Needle from the Haystack: Repurposed drug for Rhabdomyosarcoma

Already funded by a collective of partner family foundations!

Soft tissue sarcomas are among the top 5 causes of death from childhood cancer.  Until now, rhabdomyosarcoma (RMS) and non-rhabdomyosarcoma soft tissue sarcoma (NRSTS) have had dismal outcomes when unresectable, metastatic or progressive. To address this pressing & unmet clinical need, we have generated multiple genetically-engineered mouse (GEM) models of the alveolar and embryonal subtypes of RMS and the undifferentiated pleomorphic sarcoma (UPS) subtype of NRSTS.

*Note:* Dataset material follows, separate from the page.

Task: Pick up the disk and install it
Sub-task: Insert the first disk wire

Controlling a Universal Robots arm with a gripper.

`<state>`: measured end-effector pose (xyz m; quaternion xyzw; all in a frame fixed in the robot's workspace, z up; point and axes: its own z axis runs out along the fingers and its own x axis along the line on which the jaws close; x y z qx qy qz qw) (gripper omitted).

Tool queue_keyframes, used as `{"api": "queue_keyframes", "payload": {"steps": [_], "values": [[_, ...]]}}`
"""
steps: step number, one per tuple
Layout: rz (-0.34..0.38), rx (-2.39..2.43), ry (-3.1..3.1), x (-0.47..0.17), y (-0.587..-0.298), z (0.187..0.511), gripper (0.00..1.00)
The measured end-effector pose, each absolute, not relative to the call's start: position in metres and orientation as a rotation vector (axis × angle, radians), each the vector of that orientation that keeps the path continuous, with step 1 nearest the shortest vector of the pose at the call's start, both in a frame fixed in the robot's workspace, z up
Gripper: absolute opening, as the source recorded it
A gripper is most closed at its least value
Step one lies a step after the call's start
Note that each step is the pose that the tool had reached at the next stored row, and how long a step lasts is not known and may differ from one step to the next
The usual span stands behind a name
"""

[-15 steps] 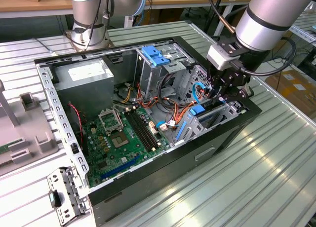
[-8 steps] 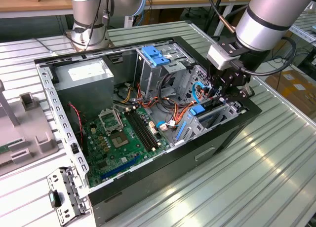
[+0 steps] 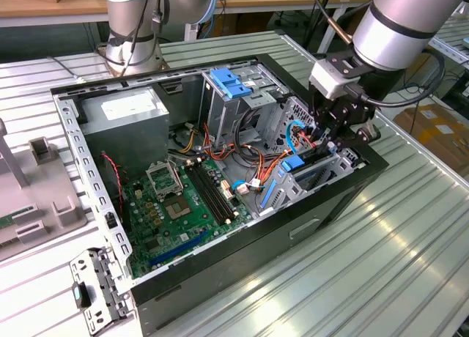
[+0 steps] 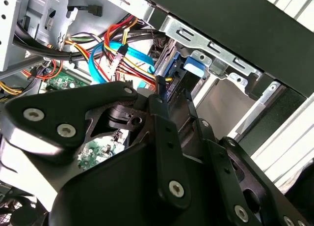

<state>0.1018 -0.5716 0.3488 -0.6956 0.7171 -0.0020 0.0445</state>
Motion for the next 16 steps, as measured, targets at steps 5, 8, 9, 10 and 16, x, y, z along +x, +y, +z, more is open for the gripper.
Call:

Through our academic-pharma partnership with a major Swiss pharmaceutical company, we have already screened 640,000-compounds across a range of cells-of-origin and mutational profiles for primary tumor cell cultures taken from these murine sarcomas.  Four of the most potent hits share near-identical chemical structures.  All compounds have cell growth inhibition activity against alveolar RMS (ARMS) and embryonal RMS (ERMS), only mixed activity against UPS, but no activity against normal fibroblasts.  One of these compound hits (denoted DrugX) is an FDA-approved cardiovascular medicine with a favorable long-term side effect profile (even available as an extended-release formulation).  This FDA-approved agent is similar in structure to a handful of other cardiovascular medicines – and completely unstudied with respect to rhabdomyosarcoma.  Our in vitro studies in 3 human rhabdomyosarcoma cell lines affirm the activity of DrugX itself as well as 4 other drugs in this class of FDA-approved medicines.  Under a CDA, we will share the name and chemical structures of DrugX and the 4 compounds in the same class; however, we redact these details here because disclosure will ‘start the clock’ for intellectual property filings, which might be necessary to find biopharma partners who will bring this or a related agent to pediatric phase I/II clinical trials. Through our aims, (1) to define the target(s) of DrugX, and (2) to validate single-agent activity of DrugX in vivo for wide range of ARMS and ERMS models, we will preclinically validate a compound/class of compounds (and their biomarkers) for RMS that translate quickly to cooperative group clinical trials as an upfront targeted therapy.  Given the tolerability of this class of compounds, the potential for use as a maintenance therapy for RMS is also very high.